Once you have checked each line below, report only the number of lines that contain the word "comes".

### Stored data
..............................
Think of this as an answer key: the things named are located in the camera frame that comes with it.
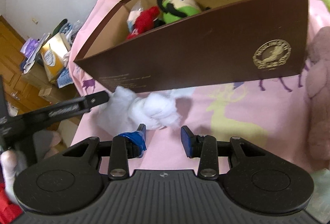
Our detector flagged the brown cardboard box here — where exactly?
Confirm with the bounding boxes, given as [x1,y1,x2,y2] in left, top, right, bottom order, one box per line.
[74,0,309,93]

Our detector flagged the pink plush animal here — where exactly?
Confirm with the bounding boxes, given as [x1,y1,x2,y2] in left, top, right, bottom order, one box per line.
[305,26,329,160]

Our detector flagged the person's hand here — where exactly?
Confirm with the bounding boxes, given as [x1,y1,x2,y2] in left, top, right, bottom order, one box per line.
[1,150,27,204]

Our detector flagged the red plush item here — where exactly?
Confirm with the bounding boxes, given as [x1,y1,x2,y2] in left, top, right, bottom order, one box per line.
[127,6,160,39]

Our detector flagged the clear plastic packaged item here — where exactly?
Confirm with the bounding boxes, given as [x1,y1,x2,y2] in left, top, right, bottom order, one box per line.
[126,0,144,33]

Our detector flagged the yellow white paper bag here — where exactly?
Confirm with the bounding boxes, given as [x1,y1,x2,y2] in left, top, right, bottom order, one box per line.
[40,33,71,84]

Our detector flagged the white cloth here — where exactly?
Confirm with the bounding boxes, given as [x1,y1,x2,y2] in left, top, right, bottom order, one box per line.
[95,86,195,136]

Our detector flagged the cardboard boxes stack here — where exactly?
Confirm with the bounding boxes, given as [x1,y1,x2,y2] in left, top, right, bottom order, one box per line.
[22,63,78,103]

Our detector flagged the wooden door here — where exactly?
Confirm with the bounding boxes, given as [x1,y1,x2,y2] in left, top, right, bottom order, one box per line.
[0,17,49,114]

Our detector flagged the green bean plush toy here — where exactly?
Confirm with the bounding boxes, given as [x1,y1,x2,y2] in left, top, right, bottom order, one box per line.
[157,0,211,24]

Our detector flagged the purple white bag pile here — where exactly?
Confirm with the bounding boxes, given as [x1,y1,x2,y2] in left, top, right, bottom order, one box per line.
[20,33,50,74]

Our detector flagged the pink deer-print cloth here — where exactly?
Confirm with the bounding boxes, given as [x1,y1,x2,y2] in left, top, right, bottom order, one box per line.
[69,0,329,174]

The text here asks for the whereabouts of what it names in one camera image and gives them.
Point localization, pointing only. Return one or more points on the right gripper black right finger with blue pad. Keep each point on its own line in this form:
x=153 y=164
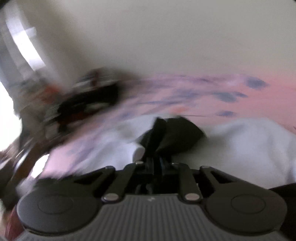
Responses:
x=196 y=185

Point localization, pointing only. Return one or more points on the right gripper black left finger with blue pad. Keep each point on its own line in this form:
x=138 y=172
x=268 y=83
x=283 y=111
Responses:
x=109 y=184

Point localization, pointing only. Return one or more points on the black garment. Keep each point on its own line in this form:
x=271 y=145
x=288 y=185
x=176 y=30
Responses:
x=166 y=139

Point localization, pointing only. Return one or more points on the white cloth garment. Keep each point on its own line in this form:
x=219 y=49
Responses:
x=256 y=150

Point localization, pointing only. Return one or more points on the black patterned clothing pile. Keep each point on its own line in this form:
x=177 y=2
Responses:
x=98 y=89

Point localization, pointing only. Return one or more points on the pink floral bed sheet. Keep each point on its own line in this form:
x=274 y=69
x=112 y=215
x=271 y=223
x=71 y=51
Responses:
x=204 y=101

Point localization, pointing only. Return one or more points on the white window frame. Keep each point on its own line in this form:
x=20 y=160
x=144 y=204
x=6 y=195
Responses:
x=27 y=60

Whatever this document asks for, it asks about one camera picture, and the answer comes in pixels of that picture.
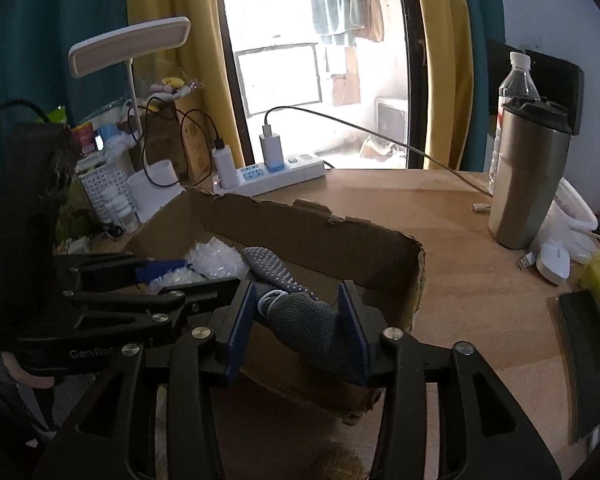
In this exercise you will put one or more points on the white charger with black cable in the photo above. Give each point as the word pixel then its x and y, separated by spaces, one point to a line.
pixel 224 164

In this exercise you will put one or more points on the white fluffy plastic bag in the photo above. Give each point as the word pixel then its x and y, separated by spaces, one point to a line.
pixel 205 262

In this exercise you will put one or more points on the white pill bottle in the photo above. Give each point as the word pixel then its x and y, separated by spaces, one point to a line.
pixel 126 214
pixel 108 195

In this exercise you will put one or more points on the white lidded container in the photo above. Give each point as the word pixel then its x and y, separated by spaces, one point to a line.
pixel 570 221

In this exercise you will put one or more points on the red can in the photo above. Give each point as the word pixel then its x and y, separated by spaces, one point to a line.
pixel 85 136

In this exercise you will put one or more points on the white perforated basket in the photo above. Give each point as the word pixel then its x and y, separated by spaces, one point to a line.
pixel 95 182

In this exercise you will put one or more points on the steel travel tumbler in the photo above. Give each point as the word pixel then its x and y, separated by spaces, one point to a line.
pixel 535 139

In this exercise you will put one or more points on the plush toys in bag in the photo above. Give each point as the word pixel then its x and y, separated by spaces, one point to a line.
pixel 173 88

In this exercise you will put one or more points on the white desk lamp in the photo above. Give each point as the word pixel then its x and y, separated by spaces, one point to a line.
pixel 155 185

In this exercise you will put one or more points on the white power strip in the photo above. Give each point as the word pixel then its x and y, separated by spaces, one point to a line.
pixel 257 179

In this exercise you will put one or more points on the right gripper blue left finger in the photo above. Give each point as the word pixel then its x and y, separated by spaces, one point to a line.
pixel 214 348

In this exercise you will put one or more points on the person's left hand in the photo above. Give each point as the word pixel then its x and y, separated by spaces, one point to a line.
pixel 18 374

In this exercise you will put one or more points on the black monitor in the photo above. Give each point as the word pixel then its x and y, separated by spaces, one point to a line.
pixel 557 80

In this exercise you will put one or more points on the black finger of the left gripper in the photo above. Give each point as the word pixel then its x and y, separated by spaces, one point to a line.
pixel 108 310

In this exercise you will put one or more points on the brown cardboard box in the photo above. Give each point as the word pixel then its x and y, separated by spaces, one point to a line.
pixel 321 250

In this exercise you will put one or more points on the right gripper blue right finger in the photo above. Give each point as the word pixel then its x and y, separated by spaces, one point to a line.
pixel 484 432

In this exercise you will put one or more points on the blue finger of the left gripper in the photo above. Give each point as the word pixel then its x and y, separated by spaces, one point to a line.
pixel 124 271

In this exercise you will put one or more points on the black smartphone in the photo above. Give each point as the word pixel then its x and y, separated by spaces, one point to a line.
pixel 578 322

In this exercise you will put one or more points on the white computer mouse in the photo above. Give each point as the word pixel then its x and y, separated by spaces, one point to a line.
pixel 553 262

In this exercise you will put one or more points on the dark grey dotted socks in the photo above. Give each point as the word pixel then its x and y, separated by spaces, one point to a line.
pixel 292 312

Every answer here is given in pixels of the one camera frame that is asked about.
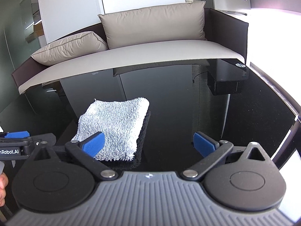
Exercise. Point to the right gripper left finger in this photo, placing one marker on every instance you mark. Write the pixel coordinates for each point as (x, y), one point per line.
(91, 145)

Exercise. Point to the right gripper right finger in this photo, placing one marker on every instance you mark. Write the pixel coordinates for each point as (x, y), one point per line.
(205, 145)

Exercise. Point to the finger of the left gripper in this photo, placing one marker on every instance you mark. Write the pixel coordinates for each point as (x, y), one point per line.
(22, 134)

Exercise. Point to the grey fluffy towel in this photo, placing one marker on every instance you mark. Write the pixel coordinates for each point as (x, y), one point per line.
(121, 123)

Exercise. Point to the person's left hand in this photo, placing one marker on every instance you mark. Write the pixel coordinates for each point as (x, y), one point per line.
(3, 184)

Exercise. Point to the small beige side cushion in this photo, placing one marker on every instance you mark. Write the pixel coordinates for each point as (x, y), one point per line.
(70, 47)

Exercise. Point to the dark sofa with beige seat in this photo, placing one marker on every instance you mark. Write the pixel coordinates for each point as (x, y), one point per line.
(225, 38)

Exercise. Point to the large beige back cushion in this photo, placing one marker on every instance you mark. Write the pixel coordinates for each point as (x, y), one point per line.
(182, 21)

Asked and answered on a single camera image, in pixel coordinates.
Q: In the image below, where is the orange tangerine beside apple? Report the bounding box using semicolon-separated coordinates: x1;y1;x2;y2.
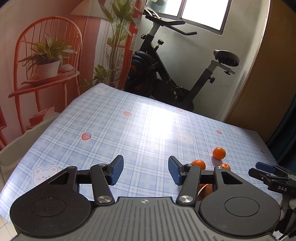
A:
191;160;206;170

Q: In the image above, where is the orange tangerine front centre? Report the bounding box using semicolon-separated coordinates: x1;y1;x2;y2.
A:
197;184;213;201

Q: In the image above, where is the teal curtain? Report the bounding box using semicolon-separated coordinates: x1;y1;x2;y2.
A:
267;97;296;171

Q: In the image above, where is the orange tangerine near plate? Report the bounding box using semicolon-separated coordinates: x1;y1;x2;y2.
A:
220;163;231;171

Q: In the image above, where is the orange tangerine behind lemon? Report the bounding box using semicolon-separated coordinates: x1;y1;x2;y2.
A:
212;147;226;161

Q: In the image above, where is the blue plaid tablecloth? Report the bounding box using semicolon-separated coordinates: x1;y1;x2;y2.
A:
1;84;276;219

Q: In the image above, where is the wooden wardrobe panel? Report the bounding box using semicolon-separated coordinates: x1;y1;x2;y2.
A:
225;1;295;142

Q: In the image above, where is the black exercise bike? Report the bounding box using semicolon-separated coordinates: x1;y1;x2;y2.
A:
123;7;240;112

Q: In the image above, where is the printed wall backdrop curtain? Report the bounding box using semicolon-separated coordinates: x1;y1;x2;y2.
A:
1;1;144;147

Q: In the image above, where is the window with grey frame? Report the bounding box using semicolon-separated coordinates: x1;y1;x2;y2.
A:
145;0;232;35
..............................
### Solution to the exercise
2